SecureAuth Solves IntraNet and ExtraNet SSO
Written on December 4, 2009 at 1:07 am, by Tommy
In recent days I have been explaining both internally and externally SecureAuth inate ability to solve what has been, pretty difficult SSO problems.
Namely, how to solve authentication and identity between servers that are both internal and externally located.
The SecureAuth solution, that the team and I designed, solves this issue. The solution, from its beginning back in 2005, was formulated in a way to authenticate disparate web servers, whether they are externally or internally hosted. This is because, after SecureAuth conducts a 2-Factor, 2-way authentication – SecureAuth is designed to create both intranet and extranet session credentials.
It just took the world a little time to catch up on being able to consume these external session credentials.
Google Apps and Salesforce have shown the world that externally hosted applications are practical and in may cases, provide a cost and functionality improvement over their internally based solutions. Both these service providers are able to consume federated assertions, SAML to be specific.
But as we have seen in discussion with enterprises, especially after the recent Salesforce Dreamforce show – enterprises are looking for solutions that can provide a SSO experience to the user between these extranet (Salesforce, Google) and intranet (SharePoint, OWA, WebSphere , Oracle 11g, etc) solutions.
SecureAuth is this solution that bridges these solutions.
The solution can also be configured to translate IDs across applications and across the “cloud”.
SecureAuth is able to do this because (See figure #1) below:
1. SecureAuth redirects the authentication to the SecureAuth servers
- Target applications do not need to be in same DNS domain.

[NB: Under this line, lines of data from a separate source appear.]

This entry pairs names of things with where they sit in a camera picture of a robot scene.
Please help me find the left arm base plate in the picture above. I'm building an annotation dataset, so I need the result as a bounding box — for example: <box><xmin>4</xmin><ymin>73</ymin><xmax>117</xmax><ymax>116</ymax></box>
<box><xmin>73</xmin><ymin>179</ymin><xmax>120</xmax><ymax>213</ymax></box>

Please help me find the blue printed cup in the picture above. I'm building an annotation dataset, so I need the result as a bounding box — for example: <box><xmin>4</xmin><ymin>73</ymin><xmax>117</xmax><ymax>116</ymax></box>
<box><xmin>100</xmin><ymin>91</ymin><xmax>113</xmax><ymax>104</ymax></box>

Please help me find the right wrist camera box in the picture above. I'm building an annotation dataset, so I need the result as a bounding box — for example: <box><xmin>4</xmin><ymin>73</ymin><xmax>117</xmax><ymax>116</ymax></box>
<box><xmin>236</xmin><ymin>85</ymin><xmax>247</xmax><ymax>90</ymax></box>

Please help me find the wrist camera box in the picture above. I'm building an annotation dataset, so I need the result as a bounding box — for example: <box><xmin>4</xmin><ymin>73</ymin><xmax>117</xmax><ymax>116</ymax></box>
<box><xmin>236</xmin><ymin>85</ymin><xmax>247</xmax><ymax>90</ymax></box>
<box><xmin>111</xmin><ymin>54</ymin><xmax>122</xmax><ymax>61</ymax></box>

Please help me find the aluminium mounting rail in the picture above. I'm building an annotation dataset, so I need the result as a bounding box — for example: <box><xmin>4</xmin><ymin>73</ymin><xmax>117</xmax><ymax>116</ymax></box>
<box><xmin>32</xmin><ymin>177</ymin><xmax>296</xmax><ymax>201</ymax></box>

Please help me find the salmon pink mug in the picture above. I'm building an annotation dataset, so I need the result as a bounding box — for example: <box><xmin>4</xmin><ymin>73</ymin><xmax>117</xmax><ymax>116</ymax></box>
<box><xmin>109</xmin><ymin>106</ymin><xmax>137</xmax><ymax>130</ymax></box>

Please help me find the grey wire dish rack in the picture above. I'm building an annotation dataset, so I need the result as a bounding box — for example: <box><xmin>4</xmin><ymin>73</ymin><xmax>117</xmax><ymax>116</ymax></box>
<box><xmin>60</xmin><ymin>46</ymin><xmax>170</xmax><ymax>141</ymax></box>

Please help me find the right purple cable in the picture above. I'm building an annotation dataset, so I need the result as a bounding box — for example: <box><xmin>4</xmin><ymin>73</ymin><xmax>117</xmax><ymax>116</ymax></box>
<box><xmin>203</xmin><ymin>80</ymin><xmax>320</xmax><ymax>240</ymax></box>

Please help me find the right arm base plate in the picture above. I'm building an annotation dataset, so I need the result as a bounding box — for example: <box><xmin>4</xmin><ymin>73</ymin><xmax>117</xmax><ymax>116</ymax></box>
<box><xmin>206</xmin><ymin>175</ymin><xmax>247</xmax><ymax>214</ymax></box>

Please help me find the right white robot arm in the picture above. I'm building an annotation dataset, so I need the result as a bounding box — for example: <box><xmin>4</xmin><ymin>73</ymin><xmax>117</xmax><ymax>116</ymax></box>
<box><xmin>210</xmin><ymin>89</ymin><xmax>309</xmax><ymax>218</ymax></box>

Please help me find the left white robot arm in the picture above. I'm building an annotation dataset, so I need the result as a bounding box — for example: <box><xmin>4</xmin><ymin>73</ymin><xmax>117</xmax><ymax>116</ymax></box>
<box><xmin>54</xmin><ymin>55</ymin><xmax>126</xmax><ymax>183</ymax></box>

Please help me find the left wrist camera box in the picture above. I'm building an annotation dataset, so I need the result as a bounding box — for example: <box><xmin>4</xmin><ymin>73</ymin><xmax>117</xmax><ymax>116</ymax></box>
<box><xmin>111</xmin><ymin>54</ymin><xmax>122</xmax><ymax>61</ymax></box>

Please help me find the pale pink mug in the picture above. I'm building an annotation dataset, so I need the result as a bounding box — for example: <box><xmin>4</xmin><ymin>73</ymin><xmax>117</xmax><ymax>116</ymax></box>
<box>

2. SecureAuth then looks for a SecureAuth authentication token:
- The SecureAuth token can be configured for any identity attribute that resides in the datastore
3. If the SecureAuth token has been created, SecureAuth is able to conduct an identity
translation to the target resource:
- The identity can be the “logon ID” or an secondary ID that SecureAuth draws from the datastore that the application recognizes.
With this design, SecureAuth is able to create a SSO session between hosted and cloud based applications.

Figure #1 – SecureAuth’s design enables 2-Factor SSO between hosted and cloud applications.